Emissions-intensive activities have migrated from Europe to the rest of the world, sustaining Europe's standard of living by doing the things that Europeans are too environmentally vain to do.
The Prime Minister kyboshed her predecessor's ETS, sabotaged his political standing, then seized the prime ministership herself because she wanted to avoid this kind of election debate that couldn't be won.
On her own admission, the Prime Minister always wanted to impose a carbon price. She just wanted to avoid it during the election campaign last year, to impose it during this term of parliament, and to justify it during the next campaign as a done deal. I said at least 15 times during the campaign there would be a carbon tax if this government were re-elected.

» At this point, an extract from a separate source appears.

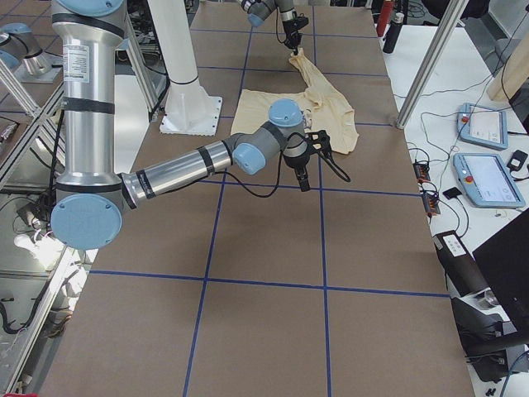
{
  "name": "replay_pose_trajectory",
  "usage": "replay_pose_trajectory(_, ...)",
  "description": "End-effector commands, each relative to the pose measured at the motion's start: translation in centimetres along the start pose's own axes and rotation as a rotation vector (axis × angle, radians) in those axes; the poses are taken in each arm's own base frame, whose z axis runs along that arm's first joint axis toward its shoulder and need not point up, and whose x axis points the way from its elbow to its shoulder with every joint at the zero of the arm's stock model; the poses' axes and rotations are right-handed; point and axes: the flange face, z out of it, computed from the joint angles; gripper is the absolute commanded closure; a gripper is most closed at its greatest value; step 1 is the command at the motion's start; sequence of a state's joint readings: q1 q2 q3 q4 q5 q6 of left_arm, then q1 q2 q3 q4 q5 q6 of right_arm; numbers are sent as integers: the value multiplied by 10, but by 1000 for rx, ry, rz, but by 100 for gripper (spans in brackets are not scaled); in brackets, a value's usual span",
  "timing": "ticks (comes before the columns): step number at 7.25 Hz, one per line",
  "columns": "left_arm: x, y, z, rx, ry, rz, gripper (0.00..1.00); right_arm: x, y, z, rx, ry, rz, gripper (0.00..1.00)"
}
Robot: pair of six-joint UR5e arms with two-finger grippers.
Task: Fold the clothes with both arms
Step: 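Grasp the other sleeve cuff with the left gripper and fold it across the shirt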
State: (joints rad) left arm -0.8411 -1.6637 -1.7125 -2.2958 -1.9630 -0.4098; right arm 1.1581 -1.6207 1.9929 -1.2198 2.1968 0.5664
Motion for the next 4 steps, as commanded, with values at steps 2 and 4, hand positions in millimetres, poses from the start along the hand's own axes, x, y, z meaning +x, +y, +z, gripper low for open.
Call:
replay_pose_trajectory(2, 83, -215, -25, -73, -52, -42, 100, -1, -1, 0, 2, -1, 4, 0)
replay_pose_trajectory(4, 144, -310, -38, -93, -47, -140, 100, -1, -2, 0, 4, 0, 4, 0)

The rationalisation that the Prime Minister has changed her position because circumstances have changed is false. She may not have anticipated a hung parliament but she certainly anticipated a hung Senate and knew that any carbon arrangements would have to be negotiated with the Greens, who were the only group campaigning for a carbon tax.

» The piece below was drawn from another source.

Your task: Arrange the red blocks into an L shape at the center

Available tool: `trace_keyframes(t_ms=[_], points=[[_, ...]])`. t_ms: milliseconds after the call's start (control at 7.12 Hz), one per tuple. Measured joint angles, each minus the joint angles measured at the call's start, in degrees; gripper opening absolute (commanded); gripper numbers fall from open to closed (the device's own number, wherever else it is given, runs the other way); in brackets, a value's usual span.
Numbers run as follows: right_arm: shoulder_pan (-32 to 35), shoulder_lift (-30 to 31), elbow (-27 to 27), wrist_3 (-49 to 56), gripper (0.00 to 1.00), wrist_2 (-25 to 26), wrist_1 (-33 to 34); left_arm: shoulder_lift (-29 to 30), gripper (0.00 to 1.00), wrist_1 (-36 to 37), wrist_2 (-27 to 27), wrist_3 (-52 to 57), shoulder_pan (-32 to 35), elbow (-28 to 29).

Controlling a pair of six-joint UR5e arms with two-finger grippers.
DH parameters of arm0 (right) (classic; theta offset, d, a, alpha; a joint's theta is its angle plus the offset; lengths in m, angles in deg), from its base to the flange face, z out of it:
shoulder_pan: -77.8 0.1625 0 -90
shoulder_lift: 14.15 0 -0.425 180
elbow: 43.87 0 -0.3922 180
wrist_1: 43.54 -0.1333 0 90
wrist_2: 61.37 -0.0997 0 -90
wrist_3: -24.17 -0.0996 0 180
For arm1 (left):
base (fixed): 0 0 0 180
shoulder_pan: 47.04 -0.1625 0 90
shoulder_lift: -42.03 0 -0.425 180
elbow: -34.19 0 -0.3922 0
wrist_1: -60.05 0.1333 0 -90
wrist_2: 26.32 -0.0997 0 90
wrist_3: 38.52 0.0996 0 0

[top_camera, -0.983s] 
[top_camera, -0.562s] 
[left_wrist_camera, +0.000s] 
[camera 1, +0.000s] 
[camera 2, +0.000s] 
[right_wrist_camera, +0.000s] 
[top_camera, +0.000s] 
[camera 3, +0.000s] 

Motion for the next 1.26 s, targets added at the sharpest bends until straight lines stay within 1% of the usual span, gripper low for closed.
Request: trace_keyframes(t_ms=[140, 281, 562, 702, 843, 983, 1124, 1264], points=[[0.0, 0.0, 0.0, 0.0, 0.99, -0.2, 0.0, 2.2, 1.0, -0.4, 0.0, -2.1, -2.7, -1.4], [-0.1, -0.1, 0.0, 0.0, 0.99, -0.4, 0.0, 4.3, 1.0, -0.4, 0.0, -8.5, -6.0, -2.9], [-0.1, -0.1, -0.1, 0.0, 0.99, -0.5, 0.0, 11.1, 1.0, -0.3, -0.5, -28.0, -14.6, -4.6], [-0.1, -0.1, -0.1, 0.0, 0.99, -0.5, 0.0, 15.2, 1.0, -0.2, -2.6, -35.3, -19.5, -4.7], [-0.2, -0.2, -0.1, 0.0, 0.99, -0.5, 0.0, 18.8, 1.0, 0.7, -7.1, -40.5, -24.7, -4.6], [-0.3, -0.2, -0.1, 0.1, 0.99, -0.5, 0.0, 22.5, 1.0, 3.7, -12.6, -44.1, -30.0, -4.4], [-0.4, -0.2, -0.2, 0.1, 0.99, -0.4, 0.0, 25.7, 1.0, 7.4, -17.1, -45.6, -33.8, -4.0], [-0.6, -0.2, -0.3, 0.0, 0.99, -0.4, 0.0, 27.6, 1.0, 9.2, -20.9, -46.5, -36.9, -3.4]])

The Prime Minister's boast that she is taking a courageous decision is false. Courageous governments inform voters of their tough intentions before an election, not after.

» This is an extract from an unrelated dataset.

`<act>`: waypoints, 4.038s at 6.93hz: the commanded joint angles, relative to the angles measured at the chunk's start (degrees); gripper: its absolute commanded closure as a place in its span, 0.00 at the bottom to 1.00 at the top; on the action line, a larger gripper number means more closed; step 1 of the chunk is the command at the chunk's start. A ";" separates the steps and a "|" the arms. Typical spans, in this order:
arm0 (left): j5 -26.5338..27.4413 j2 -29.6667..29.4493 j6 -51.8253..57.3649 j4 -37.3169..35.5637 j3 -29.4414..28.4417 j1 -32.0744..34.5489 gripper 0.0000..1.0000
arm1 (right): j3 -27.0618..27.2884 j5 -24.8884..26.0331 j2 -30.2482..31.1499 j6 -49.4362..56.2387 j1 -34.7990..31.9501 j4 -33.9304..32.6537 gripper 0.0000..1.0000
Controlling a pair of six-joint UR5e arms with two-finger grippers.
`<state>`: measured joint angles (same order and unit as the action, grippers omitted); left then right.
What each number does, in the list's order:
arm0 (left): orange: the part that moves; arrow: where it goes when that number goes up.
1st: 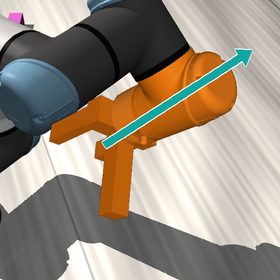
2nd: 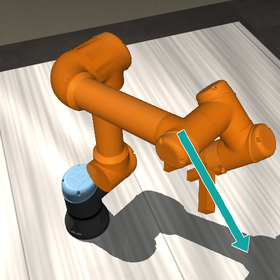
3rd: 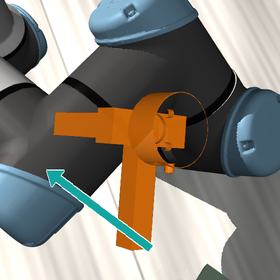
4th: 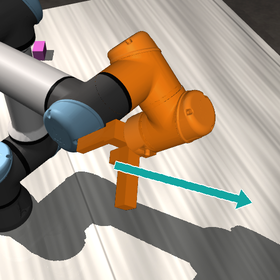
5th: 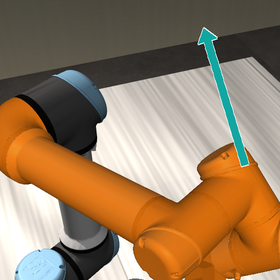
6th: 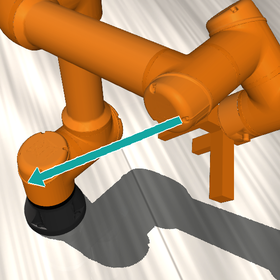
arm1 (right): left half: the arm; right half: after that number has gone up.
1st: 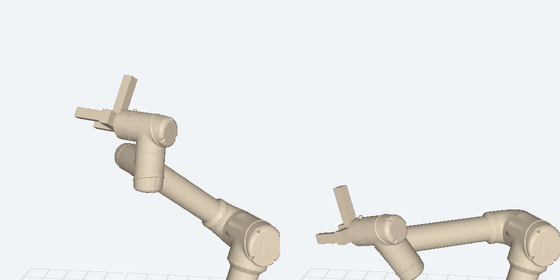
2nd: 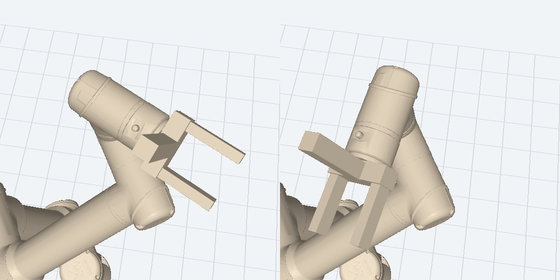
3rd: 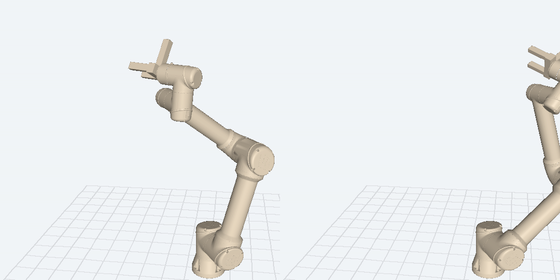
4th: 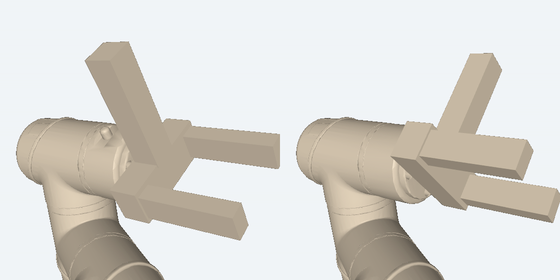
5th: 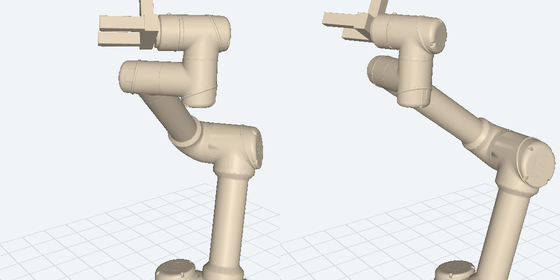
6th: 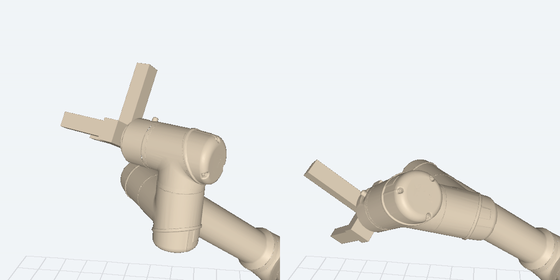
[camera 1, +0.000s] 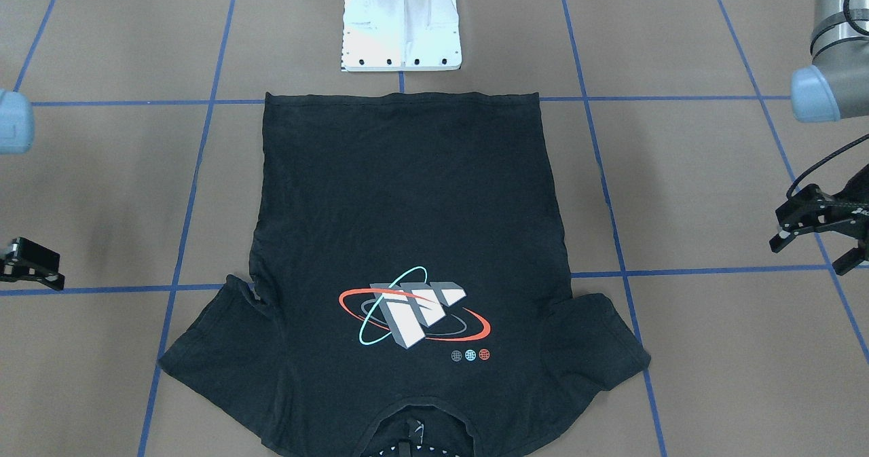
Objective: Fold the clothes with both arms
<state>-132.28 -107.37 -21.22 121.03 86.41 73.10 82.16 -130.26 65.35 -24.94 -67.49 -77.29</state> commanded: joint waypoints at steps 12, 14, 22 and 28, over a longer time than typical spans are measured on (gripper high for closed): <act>0.01 -1.09 -0.13 0.26 -1.07 -0.50 0.00 | -25.03 14.95 -9.10 -27.79 13.00 33.78 0.80; 0.01 -1.09 -0.13 0.26 -0.99 -0.50 0.00 | -24.85 14.95 -9.37 -27.80 12.91 33.78 0.94; 0.01 -1.00 -0.40 0.26 -0.90 -0.50 0.00 | -23.18 15.12 -11.11 -29.62 12.12 33.08 1.00; -0.08 -1.09 -0.49 0.35 -0.81 -0.59 0.00 | -19.91 29.67 -25.24 -47.90 23.08 17.19 1.00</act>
<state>-132.29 -108.43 -21.68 121.35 85.61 72.51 63.46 -105.23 42.95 -70.02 -47.43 -58.59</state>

In modelling the impact of Kevin Rudd's ETS on prices, Treasury used a carbon price of $26 a tonne. This, remember, is the scheme the Greens rejected because the carbon price wasn't high enough. Even at $26 a tonne, a carbon tax would add an average of $300 a year to electricity bills (and $500 in NSW). It would add 6.5c to the cost of a litre of petrol. At this rate, a carbon tax would raise about $10 billion a year without materially reducing emissions because consumers have previously absorbed rises of this magnitude.
A carbon tax of about $25 a tonne would close 16 coalmines and cost 10,000 jobs in coalmining (according to Access Economics). It would cost 24,000 jobs in mining generally (according to ACIL). It would cost 45,000 jobs in emissions-intensive industries (according to Frontier Economics). It's "economic vandalism", according to the head of Bluescope Steel, that will drive manufacturing jobs offshore.
A carbon tax would add 25 per cent to the price of electricity and up to 5 per cent to the cost of groceries because power and transport costs are embedded in the price. If these estimates are wrong, the government should give us the correct ones.
It has been prepared to cite estimates of so-called green jobs that might be created under a carbon tax but this assumed a carbon price of $45 a tonne and didn't net out the existing jobs that are likely to be lost.
The Coalition holds that climate change is real and that mankind is contributing to it. We have a policy to reduce emissions, not just to make them more expensive.
We would reduce emissions through more tree planting, better soil and smarter technology. Our plan would cost $3.2bn over the forward estimates period rather than the $40bn that the government had sought to raise through its ETS. We would reduce emissions by about 600 million tonnes of carbon dioxide over the decade by purchasing abatements at an average cost of $15 a tonne. Our plan was backed by various experts in the field, including a former Labor treasurer of Queensland, who said that large-scale emissions reductions were feasible at this price.
Our plan was funded through savings in other government spending. It did not involve the government picking winners, merely selecting the most cost-effective forms of emissions reduction from the various proposals that the market would produce.